そこに引き戸を開けて、美久さんのお父さんが入ってきた。「おっと、なんだ。いい場面で悪いな」とパイプをふかす。「愁嘆場で悪い、悪い。もうな、道路の前から恥ずかしい声が聞こえたよ。美久もまあいい大人が、昨日今日あった男性に結婚してくださいとか、私は弱いとか、止めときな。さっき警察に寄ってきたよ。女将さんから逐一聞いたから。こりゃあ、町内もシメてかからないと、大変なことになる。節子ちゃん、紗栄子ちゃん、佳子ちゃん、それと美久、おまえのレディスのメンバーだって、これで終わりじゃないぞ。町内の連中も見て見ぬ振りをする訳にも行くまい。わたしらも努力しよう。しかし、気をつけないとな、みんな」と美久さんのお父さんが言った。

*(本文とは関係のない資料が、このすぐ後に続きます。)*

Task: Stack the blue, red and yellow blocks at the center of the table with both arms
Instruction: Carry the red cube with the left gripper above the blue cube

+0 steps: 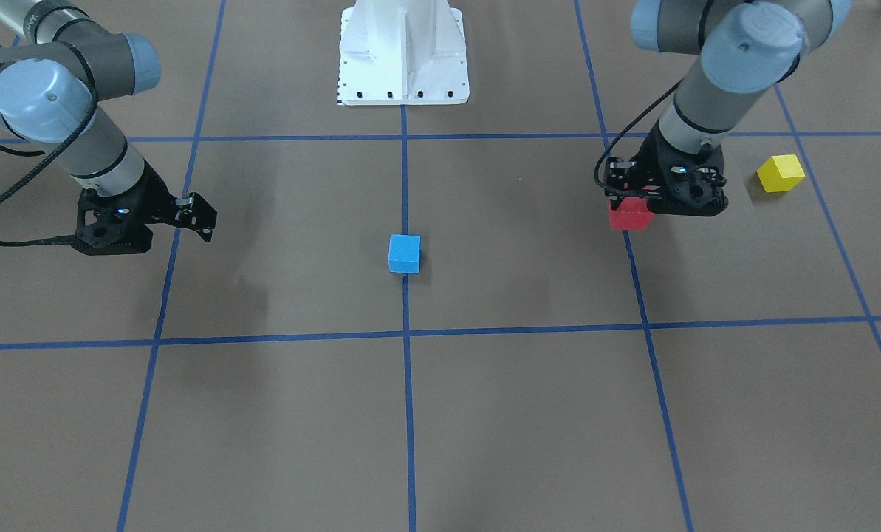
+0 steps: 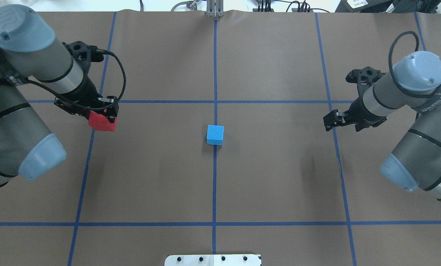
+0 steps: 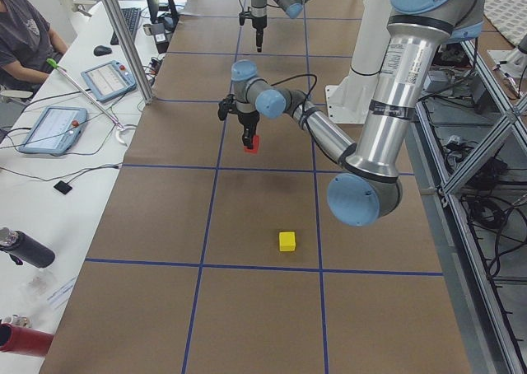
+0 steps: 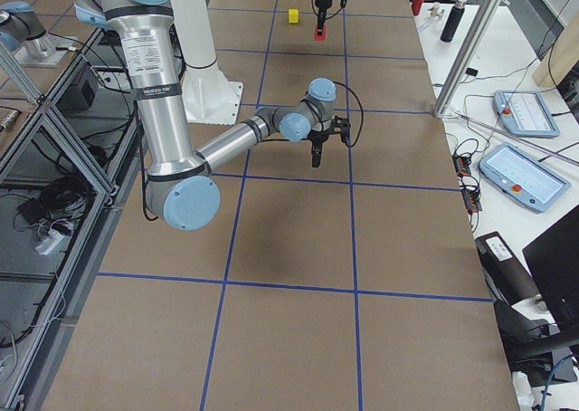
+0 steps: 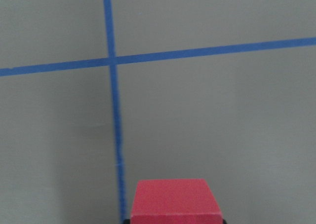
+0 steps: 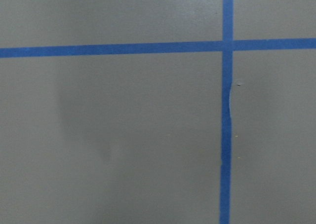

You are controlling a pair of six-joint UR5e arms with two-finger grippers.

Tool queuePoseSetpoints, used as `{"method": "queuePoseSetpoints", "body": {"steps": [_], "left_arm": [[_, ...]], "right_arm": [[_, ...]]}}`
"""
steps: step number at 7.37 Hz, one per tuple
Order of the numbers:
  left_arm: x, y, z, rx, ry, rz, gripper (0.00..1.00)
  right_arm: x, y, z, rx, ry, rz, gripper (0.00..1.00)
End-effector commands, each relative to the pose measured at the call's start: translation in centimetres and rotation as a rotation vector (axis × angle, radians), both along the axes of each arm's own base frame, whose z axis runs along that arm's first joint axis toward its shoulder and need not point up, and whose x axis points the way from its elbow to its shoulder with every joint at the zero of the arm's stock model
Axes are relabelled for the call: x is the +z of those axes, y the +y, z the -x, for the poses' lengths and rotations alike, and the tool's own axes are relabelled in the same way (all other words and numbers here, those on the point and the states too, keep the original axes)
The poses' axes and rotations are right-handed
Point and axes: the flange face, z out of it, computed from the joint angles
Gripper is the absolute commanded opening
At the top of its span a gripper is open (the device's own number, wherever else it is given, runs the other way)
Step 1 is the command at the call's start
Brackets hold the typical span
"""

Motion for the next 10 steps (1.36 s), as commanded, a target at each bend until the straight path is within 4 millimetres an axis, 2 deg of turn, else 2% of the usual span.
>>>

そして、ぼくの方に向かって、「兵藤さん、娘を守ってくれてありがとう。お礼を申し上げる」と一礼して「しかし、このバカ娘の戯言は忘れてください。何を結婚だとか、自分のケツも拭けない青二才が」
「いえ、お父さん、美久さんの気持ち、よくわかりました。受け取りました。忘れることはできません」
「まあ、それは兵藤さんの気持ちに任せる。まったく、バカ娘、手間ばっかりかけおって」と美久さんのお父さんはゴチンと美久さんの頭にゲンコを食らわせた。「痛ってえな、バカ親父!」
「女将、酒。ほれ、みんな酒を飲むんだ。そこの高校生、お神酒と思って、おまえらも飲め。清めのお神酒だ。わしが許す」
「美久さんのお父さん、美久さんを外に、外に、っていっても店先ですが、連れ出しちゃあ、ダメですか?二人で話をしたいんですが・・・」
「兵藤さん、いいよ。バカ娘だから、煮て食おうが焼いて食おうがスキにしていいよ」
ぼくは美久さんの手を引いて、店先に出た。「タケシさん・・・」と美久さんが言う。ぼくは彼女の唇に指を当てて、シィーと言って彼女を抱きしめた。「ねえ、美久さん?」「なんですか?タケシさん?」「あのね、ぼくは経験はあるけど、寸止めで一線を超えていないヘタレの童貞なんです」「・・・あ、あの、今、それを言う場面?タケシさん?」「言っておきたかっただけ」「あ、あの、わ、私は、まったく経験のない処女です」「お付き合いして、ふたりとも納得したら、お互いの童貞と処女、捨てちゃいましょうか?」「それって・・・」「お互い、納得して、捨てた時、結婚しよう、納得できたら」「あ!」「『あ!』って何?美久さん?」「私、今日処女捨ててもいいかも!」「気が早い人だ。ほら、もっとハグしましょ」「わ、私、タケシさんの妻になりたい」ぼくと美久さんはズッと抱き合っていた。
店内からは笑い声が聞こえてきた。
ぼくは美久に彼女の生まれて初めてのキスをした。